• _REQUIRED WORK_
Would you please transcribe, exactly as written, the lines of the entries below starting at the one that holds "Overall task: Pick" and ending at the one that holds "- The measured", both included?

• _SUPPLIED ENTRIES_
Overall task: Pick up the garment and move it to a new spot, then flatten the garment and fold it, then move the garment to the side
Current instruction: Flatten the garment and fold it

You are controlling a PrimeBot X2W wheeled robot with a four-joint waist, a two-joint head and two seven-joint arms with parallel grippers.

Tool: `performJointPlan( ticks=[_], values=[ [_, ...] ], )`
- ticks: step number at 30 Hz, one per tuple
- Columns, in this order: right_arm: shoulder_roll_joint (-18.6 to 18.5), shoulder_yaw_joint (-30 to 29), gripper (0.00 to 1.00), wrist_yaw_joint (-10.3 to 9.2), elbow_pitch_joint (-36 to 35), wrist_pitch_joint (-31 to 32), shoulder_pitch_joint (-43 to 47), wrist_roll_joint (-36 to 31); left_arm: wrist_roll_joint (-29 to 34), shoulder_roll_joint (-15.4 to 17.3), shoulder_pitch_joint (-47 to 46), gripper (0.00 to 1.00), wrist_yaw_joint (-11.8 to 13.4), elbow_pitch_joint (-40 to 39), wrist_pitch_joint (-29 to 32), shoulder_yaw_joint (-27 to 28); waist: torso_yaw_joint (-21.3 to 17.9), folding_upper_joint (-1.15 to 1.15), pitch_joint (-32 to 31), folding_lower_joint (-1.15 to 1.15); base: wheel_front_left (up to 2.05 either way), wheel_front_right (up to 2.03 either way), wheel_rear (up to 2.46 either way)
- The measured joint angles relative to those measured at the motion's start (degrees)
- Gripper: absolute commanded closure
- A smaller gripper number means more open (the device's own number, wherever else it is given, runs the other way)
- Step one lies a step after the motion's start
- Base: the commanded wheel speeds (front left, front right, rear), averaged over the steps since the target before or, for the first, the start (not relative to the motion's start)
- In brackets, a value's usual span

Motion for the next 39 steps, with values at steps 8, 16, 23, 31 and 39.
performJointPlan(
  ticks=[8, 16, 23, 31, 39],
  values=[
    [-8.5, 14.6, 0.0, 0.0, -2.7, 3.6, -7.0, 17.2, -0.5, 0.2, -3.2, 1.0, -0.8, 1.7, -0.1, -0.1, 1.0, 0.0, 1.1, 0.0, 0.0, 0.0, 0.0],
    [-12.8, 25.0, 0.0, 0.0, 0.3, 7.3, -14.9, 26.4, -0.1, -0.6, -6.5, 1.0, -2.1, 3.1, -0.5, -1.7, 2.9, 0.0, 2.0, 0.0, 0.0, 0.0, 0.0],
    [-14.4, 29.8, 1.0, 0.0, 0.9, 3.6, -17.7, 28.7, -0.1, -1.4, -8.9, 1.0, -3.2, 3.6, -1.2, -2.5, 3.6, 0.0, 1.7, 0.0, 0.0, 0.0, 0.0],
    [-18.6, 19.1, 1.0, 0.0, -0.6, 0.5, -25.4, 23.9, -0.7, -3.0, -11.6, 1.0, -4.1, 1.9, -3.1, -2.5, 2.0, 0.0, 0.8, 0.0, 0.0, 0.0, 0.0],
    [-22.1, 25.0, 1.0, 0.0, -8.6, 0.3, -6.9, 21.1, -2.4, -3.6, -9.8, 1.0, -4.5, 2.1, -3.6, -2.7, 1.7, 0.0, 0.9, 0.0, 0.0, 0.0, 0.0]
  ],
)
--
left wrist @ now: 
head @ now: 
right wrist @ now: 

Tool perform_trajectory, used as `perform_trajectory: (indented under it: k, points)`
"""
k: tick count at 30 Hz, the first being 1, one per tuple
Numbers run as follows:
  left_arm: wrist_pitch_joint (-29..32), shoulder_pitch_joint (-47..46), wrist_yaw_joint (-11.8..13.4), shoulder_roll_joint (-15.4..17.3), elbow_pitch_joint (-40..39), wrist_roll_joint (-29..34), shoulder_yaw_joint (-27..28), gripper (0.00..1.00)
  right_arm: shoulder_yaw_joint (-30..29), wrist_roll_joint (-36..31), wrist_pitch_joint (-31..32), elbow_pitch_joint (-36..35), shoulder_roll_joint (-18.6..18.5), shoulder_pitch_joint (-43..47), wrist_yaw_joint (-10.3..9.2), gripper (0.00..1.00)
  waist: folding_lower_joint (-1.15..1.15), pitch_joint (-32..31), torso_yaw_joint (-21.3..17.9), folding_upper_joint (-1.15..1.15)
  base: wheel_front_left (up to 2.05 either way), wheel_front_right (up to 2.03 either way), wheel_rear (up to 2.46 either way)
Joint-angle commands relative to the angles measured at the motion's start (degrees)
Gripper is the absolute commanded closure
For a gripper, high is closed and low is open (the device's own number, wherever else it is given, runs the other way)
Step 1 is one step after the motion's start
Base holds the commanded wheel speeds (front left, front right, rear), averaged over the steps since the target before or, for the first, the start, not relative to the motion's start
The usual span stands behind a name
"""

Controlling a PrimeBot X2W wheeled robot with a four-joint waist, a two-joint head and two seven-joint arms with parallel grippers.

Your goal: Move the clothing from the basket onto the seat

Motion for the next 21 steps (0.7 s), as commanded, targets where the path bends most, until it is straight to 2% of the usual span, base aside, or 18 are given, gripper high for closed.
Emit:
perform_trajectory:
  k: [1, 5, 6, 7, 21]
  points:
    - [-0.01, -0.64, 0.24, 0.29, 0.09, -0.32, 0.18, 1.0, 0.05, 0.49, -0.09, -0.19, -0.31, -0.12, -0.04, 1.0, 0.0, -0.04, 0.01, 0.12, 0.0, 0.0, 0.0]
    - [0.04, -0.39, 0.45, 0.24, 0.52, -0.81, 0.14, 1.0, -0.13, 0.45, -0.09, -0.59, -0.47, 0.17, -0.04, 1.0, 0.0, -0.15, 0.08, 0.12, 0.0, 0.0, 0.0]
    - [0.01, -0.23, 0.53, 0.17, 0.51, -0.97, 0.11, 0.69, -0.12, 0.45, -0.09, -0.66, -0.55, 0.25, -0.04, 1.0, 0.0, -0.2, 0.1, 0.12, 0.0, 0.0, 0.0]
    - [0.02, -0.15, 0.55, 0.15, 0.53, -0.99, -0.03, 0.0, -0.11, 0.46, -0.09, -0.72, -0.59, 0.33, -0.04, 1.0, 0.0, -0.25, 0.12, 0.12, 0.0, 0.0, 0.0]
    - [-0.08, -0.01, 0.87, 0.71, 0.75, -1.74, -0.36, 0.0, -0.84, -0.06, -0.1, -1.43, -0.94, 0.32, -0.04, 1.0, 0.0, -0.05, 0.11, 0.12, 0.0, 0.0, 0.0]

• _ANSWER FOR THIS EXERCISE_
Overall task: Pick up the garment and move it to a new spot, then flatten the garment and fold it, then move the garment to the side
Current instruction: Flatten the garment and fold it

You are controlling a PrimeBot X2W wheeled robot with a four-joint waist, a two-joint head and two seven-joint arms with parallel grippers.

Tool: `performJointPlan( ticks=[_], values=[ [_, ...] ], )`
- ticks: step number at 30 Hz, one per tuple
- Columns, in this order: right_arm: shoulder_roll_joint (-18.6 to 18.5), shoulder_yaw_joint (-30 to 29), gripper (0.00 to 1.00), wrist_yaw_joint (-10.3 to 9.2), elbow_pitch_joint (-36 to 35), wrist_pitch_joint (-31 to 32), shoulder_pitch_joint (-43 to 47), wrist_roll_joint (-36 to 31); left_arm: wrist_roll_joint (-29 to 34), shoulder_roll_joint (-15.4 to 17.3), shoulder_pitch_joint (-47 to 46), gripper (0.00 to 1.00), wrist_yaw_joint (-11.8 to 13.4), elbow_pitch_joint (-40 to 39), wrist_pitch_joint (-29 to 32), shoulder_yaw_joint (-27 to 28); waist: torso_yaw_joint (-21.3 to 17.9), folding_upper_joint (-1.15 to 1.15), pitch_joint (-32 to 31), folding_lower_joint (-1.15 to 1.15); base: wheel_front_left (up to 2.05 either way), wheel_front_right (up to 2.03 either way), wheel_rear (up to 2.46 either way)
- The measured joint angles relative to those measured at the motion's start (degrees)

The answer has been given in full.